Fortunately, not only did he point out the problem, he provides a fix for the problem. Included in the maatkit toolkit is the mk-table-checksum tool (and the related tool mk-table-sync which we won’t be discussing this time). It can tell you which tables on the master and and slave are out of sync and even tell you within a fair degree what rows are out of sync. Here is an example run:
mk-table-checksum –chunksize 500000 –replicate=test.checksum localhost
What are we doing here? Well, the chunksize option specifies that if tables are larger than 500,000 rows (in this case) that they should be chunked — broken apart — when processing. This will mean that a table doesn’t get blocked for too long a period of time. The replicate option specifies that you are wanting the checksum tool to use the test.checksum table to store results in. This can be very helpful in providing an accurate picture of your results. The create command for this table should be:
CREATE TABLE `checksum` (
`db` char(64) NOT NULL,
`tbl` char(64) NOT NULL,
`chunk` int(11) NOT NULL,
`boundaries` char(64) NOT NULL,
`this_crc` char(40) NOT NULL,
`this_cnt` int(11) NOT NULL,
`master_crc` char(40) default NULL,
`master_cnt` int(11) default NULL,
`ts` timestamp NOT NULL default CURRENT_TIMESTAMP on update CURRENT_TIMESTAMP,
PRIMARY KEY (`db`,`tbl`,`chunk`)
) ENGINE=InnoDB DEFAULT CHARSET=latin1;
It doesn’t have to be in the test database by the way. You can put it wherever you want. Your option. Just be sure to specify the right database when running the mk-table-sync command.

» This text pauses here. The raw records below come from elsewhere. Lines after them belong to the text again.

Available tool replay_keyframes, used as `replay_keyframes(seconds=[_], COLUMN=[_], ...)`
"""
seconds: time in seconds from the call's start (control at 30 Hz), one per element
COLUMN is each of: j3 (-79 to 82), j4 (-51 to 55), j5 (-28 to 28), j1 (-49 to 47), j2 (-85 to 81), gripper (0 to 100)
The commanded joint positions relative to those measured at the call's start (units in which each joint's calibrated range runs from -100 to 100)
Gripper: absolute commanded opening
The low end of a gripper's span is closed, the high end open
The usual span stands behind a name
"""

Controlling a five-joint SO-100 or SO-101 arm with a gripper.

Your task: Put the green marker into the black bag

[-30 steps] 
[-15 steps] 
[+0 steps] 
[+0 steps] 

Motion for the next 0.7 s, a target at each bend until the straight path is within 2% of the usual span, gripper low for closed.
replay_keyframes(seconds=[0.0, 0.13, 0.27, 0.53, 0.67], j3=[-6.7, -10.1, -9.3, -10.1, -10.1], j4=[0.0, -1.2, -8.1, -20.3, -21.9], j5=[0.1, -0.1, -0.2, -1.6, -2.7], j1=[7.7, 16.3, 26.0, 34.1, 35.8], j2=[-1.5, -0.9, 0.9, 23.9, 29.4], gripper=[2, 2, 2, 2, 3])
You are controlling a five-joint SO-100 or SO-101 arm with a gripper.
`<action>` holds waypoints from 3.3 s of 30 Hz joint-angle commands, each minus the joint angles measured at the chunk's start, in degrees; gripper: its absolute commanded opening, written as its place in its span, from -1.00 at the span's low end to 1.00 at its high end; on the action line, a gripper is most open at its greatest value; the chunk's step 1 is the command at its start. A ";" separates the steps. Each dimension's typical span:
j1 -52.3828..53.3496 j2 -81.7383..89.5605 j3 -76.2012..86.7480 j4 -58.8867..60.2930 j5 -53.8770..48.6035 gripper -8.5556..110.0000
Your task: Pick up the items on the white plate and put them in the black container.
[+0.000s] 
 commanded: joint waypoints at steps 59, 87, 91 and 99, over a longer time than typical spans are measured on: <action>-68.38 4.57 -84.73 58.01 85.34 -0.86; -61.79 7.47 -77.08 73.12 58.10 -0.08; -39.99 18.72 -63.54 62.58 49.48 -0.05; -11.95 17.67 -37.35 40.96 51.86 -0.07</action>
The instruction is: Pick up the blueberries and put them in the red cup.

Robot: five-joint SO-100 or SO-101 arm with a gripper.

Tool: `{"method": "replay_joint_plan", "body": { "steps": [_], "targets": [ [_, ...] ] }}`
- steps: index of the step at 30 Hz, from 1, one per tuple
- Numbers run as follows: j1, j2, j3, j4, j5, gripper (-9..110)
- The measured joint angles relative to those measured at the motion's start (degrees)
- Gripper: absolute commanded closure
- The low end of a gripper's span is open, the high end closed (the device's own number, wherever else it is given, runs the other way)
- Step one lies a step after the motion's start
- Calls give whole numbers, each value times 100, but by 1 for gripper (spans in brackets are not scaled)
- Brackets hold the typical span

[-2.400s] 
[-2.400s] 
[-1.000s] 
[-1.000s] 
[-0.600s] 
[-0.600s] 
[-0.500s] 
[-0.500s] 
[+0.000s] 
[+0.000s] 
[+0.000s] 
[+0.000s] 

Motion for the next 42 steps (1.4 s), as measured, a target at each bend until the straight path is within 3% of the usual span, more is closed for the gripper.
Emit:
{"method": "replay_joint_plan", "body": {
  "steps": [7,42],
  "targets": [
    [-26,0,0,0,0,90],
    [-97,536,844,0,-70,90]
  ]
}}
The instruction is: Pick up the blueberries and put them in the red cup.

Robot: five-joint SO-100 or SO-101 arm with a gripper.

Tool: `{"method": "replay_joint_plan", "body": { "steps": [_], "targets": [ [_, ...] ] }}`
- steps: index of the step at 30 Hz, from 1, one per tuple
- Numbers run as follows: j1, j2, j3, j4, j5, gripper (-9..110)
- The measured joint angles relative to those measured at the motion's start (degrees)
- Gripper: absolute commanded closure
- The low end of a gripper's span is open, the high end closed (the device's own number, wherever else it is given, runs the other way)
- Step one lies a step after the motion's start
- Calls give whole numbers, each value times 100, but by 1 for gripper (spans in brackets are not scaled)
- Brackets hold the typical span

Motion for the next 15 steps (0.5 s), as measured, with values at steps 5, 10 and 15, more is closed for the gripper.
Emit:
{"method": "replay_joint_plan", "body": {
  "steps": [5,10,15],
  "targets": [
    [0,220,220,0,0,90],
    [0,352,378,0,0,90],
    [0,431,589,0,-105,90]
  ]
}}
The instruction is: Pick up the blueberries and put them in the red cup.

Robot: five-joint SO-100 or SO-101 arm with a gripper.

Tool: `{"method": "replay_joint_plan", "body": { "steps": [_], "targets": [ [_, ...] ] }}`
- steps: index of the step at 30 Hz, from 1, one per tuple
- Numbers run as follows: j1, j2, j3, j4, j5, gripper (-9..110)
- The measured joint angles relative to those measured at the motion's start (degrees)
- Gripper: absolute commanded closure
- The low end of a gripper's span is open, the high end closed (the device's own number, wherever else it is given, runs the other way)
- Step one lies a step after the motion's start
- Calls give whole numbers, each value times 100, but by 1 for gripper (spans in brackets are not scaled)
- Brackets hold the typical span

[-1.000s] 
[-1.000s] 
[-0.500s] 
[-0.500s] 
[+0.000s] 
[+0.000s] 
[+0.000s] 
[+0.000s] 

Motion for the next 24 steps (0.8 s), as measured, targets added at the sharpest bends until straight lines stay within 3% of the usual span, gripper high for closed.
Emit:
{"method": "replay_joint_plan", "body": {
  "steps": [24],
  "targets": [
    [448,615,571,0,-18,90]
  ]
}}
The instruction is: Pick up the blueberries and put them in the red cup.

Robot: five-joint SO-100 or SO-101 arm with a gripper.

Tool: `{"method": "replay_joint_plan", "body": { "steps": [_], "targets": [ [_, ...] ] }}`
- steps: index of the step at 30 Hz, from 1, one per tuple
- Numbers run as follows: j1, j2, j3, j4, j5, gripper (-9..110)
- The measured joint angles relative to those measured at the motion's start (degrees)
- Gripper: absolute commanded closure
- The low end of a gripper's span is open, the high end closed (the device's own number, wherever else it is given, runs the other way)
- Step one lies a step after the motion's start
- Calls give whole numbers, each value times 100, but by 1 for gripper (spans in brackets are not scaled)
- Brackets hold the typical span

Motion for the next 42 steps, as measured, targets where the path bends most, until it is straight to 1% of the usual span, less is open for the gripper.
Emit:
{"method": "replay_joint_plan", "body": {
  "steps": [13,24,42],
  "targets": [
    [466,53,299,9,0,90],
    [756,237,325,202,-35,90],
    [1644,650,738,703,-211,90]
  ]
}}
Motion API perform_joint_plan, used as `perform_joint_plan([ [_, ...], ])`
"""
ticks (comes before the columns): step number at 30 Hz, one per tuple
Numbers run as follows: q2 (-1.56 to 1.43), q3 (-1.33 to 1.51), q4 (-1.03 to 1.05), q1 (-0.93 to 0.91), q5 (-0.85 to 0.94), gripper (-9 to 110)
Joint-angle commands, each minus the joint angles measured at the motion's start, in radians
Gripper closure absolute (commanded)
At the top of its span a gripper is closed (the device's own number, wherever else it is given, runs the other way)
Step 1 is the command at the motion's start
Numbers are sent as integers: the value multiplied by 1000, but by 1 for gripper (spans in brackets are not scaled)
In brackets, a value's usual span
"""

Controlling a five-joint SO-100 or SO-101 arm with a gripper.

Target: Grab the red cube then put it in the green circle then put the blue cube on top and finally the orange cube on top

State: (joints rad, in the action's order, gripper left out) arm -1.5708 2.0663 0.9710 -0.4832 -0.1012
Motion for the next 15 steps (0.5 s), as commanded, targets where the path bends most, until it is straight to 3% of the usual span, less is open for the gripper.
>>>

The final option is really easy. It just specifies the location of the master server. In this case, I ran the command on the master server itself so localhost was specified.
It will take a while for this command to run your databases are of any size. Once it is done executing and your slave has caught up (if it lagged behind the master) than you just run the following:
mk-table-checksum –replicate=test.checksum –replcheck 2 localhost
This will give you the results you want. Some sample output:
mk-table-checksum --replicate=test.checksum –replcheck 2 localhost
Differences on h=server.slave
DB TBL CHUNK CNT_DIFF CRC_DIFF BOUNDARIES database_1 table_1 0 0 1 `clientid` < 184723 database_1 table_2 0 0 1 `clientid` < 184721 mysql db 0 -19 1 1=1 mysql user 0 -1 1 1=1
This shows that there were some differences on the slave. In the mysql database, on the slave, there are 19 fewer rows in the db table and one less row in the user database. This is because I have different permissions on my master and slave servers.
On database_1 I have two tables that are out of sync. The two table_1 tables (on the master and slave) have the same row count (shown by the cnt_diff column). However, the crc_diff column shows that there are differences in the contents of the columns on the two tables. The boundaries column show you which chunk of the table that the differences are located in. You can use this to figure out the exact problem yourself..or you can use the mk-table-sync tool to do this for you. I will do another “Tip of the Day” on that tool.
Tomorrow I will wrap up the talk on the mk-table-sync tool by showing how to use the UDF function that Baron programmed. Using it speeds up the run time of mk-table-sync quite significantly!!
1 Comment so far
Leave a reply
I think it’s important to note that in a production system:
1. This MUST be automated - do not assume that someone will remember (or be bothered) to do it.
2. You must install some monitoring to ensure that
a) The automated process continues to run without error and
b) The results show that you’re tables are in sync.
This should then be hooked into your existing monitoring system to alert when relevant. Unmonitored checking (such as messages on logs) is pointless as no-one takes any notice.